Face Unlock, a new security feature within Google’s new Ice Cream Sandwich Android update that allows handset owners to unlock their device using Android’s face recognition capabilities, appears to suffer from an issue that will allow a photo the handset owner to unlock a device, a new video posted to SoyaCincau.com suggests.
Security concerns were first raised when the feature was unveiled at the Ice Cream Sandwich and Galaxy Nexus launch in Hong Kong last month, where is was discussed that a photo could easily bypass Google’s new security measure.
Koushik Dutta (Koush), the lead developer of popular Android aftermarket firmware CyanogenMod, remarked at the time that “the face recognition unlock thing is really easily hackable. Show it a photo”. However, Google’s Android-focused Developer Advocate Tim Bray, was quick to point out that it was not the case, and that people should give the search giant some credit.

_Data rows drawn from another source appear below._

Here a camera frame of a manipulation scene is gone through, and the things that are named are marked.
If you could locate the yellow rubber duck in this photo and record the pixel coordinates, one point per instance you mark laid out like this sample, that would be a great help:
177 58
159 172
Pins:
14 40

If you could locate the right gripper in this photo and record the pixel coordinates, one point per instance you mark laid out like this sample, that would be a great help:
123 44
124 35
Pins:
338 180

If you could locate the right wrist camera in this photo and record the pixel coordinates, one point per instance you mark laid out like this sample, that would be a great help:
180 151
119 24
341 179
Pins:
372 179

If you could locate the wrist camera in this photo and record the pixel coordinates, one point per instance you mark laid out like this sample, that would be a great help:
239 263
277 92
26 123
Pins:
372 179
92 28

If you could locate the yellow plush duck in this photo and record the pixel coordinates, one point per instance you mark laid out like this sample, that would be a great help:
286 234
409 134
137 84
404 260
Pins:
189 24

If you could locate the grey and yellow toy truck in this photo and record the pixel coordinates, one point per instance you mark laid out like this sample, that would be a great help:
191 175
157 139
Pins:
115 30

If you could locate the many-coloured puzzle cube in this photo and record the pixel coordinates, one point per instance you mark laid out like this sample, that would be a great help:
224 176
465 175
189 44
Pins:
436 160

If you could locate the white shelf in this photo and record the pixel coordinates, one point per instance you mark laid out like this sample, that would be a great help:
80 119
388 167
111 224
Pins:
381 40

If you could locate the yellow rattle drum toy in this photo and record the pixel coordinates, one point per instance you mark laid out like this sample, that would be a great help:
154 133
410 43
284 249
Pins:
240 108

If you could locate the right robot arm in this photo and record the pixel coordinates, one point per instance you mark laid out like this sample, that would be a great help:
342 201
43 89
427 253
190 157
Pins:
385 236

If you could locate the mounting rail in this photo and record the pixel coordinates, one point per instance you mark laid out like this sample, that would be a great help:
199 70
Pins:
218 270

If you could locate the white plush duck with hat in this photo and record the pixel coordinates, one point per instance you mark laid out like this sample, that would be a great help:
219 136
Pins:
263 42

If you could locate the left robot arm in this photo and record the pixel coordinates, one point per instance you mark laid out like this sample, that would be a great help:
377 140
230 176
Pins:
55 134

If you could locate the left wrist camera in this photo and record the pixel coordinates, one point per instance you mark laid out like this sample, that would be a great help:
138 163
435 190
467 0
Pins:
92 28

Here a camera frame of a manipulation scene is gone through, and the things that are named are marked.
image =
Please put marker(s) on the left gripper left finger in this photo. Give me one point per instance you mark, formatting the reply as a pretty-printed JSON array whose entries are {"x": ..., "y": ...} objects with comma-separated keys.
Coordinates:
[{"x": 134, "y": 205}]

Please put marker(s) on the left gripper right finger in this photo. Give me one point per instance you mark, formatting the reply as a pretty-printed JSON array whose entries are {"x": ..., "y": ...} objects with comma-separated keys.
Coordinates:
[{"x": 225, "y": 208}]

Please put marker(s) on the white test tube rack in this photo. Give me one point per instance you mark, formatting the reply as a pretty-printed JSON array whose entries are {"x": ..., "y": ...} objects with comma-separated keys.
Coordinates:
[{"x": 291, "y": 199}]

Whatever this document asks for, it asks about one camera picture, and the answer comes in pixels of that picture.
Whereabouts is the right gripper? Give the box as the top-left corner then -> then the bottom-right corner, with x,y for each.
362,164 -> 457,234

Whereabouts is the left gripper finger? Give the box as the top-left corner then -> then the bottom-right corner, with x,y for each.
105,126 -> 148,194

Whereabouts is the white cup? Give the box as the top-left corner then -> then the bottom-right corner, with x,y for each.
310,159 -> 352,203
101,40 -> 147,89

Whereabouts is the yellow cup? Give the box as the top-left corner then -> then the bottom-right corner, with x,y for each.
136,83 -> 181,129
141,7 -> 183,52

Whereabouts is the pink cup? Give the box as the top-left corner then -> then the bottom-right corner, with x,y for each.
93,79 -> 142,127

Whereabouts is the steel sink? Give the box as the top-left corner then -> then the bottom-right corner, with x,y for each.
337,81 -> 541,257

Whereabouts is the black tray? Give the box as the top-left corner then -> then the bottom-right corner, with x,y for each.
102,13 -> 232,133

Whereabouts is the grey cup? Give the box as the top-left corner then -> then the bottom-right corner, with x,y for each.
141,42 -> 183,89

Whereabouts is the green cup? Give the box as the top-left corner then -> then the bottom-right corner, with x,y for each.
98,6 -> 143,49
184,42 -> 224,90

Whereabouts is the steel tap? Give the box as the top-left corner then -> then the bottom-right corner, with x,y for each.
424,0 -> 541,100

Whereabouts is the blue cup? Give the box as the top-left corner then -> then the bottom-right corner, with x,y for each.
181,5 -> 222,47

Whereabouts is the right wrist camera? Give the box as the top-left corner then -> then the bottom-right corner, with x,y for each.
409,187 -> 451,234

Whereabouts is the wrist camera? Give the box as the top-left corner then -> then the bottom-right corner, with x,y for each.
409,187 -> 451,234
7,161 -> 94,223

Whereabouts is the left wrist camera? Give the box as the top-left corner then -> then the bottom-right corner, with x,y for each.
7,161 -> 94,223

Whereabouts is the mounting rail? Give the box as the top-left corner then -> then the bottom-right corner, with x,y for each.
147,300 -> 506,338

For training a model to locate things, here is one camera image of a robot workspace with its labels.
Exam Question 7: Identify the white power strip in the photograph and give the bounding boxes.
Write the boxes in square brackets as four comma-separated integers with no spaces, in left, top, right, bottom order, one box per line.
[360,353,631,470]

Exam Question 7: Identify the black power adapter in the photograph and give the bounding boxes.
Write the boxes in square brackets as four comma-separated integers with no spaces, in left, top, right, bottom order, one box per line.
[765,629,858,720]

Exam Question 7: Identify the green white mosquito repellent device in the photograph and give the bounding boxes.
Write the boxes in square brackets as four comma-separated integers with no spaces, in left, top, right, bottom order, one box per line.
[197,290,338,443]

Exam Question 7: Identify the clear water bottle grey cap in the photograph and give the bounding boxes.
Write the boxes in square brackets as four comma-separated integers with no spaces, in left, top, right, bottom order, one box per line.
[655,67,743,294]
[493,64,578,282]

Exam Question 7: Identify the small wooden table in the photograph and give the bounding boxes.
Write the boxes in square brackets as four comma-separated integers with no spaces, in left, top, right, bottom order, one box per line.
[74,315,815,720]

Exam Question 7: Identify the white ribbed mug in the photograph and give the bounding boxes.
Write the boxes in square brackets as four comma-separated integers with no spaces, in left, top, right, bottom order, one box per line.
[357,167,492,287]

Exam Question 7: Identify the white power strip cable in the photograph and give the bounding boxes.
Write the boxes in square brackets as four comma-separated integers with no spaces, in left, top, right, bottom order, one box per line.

SoyaCincau offers proof in the form of a video that was recorded at a recent Samsung event, where the Galaxy Nexus and the new Galaxy Note were on display. Using a photo taken on the Note and setting the Galaxy Nexus to recognise his face, Android’s Face Unlock feature was bypassed three times to show to demonstrate the issue:
The creator of the video says that he programmed the feature to recognise his face (not photo) before recording the video, whether this is true is unknown.
If it is authentic and the feature can be defeated using a photograph, Android device owners running the new Ice Cream Sandwich update may have to be a little more vigilant and ensure that they utilise additional security practices so that their devices cannot be accessed if they are taken without permission.